#### [What you have to do]
Starting with the first line below, extract each line through the one that contains "3-D boxes of", inclusive, excluding pictures.

#### [Exercise input]
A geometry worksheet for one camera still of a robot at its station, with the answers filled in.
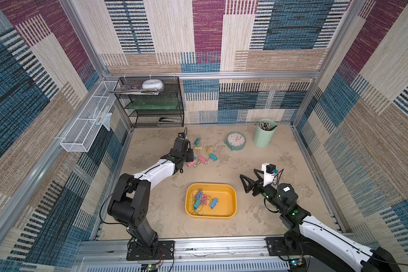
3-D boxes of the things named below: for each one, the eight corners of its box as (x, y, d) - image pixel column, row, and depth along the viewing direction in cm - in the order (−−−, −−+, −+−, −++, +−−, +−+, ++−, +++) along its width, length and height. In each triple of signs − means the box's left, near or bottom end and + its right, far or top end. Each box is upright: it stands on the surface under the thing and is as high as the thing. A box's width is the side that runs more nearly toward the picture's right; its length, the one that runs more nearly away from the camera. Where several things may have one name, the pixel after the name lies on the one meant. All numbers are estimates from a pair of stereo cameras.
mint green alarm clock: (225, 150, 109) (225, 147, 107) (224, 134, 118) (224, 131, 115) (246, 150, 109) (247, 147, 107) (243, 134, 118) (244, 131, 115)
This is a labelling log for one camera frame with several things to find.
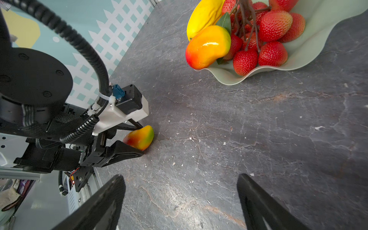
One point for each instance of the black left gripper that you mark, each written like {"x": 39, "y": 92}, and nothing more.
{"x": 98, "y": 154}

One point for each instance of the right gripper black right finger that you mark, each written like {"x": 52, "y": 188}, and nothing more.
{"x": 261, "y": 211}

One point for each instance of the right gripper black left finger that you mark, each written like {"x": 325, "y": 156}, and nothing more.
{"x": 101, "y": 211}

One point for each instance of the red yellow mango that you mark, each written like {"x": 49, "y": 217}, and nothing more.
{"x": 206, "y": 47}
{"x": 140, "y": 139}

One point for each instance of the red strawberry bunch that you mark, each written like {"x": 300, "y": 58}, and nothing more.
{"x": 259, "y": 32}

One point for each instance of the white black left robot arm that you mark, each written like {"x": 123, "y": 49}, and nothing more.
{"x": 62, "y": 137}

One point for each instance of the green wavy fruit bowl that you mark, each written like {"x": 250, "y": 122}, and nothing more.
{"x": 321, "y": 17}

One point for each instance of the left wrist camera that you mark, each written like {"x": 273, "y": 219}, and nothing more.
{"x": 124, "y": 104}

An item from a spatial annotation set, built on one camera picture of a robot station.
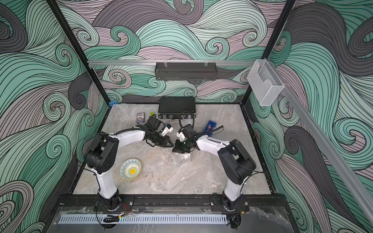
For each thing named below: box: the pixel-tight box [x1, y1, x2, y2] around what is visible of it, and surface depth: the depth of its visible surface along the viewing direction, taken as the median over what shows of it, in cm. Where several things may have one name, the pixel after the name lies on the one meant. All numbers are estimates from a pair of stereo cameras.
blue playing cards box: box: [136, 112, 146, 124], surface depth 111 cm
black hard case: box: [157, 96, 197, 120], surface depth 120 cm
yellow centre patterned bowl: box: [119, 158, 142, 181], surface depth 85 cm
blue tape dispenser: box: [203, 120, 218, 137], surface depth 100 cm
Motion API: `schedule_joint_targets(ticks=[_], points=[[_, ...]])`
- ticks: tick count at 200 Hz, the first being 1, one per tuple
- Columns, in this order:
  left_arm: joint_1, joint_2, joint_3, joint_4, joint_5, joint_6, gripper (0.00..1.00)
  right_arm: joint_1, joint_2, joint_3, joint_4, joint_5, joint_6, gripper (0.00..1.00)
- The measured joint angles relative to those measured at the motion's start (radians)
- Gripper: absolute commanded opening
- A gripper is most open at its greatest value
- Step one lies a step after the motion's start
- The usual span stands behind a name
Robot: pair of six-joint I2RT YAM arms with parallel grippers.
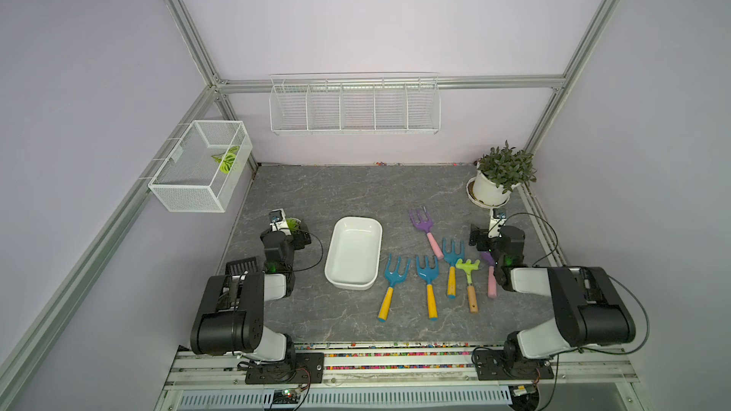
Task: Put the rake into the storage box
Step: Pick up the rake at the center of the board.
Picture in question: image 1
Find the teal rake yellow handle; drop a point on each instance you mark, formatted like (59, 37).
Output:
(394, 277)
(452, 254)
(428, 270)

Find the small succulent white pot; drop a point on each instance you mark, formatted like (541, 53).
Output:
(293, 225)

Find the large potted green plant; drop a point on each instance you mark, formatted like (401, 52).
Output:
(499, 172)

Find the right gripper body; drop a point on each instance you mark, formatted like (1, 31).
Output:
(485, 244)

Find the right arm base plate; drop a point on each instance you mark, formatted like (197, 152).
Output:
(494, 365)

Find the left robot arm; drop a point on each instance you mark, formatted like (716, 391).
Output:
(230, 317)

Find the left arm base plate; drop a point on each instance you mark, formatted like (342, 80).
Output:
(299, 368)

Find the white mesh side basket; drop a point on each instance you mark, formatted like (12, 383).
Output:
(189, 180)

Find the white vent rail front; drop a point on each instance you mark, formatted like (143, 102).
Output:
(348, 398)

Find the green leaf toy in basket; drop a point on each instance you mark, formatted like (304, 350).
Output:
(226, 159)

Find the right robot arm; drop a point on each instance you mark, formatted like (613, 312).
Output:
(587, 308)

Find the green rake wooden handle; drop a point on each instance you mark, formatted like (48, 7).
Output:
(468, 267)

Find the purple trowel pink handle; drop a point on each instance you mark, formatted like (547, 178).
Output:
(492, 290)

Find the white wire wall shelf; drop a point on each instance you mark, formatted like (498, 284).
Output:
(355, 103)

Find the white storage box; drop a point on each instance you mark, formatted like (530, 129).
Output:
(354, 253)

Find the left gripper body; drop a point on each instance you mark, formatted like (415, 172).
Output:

#### [Result below]
A geometry worksheet for one camera still of a robot at its station, with the answers filled in.
3-D boxes of the things named below: for each one, the eight corners of its box as (x, y, d) - image pixel column, row, and depth along the viewing direction in cm - in the order (−−−, −−+, −+−, −++, +−−, +−+, ++−, +++) along its width, length and height. In each triple of signs − means the box's left, near or bottom end and + its right, far or top end. Each box is upright: it stands on the surface under the thing and is as high as the thing. A box's width is the side that runs more nearly toward the picture's right; its length, the one that runs more nearly away from the camera. Where several things may have one name, the pixel after the name lies on the one meant. All numbers are estimates from a pair of stereo cameras.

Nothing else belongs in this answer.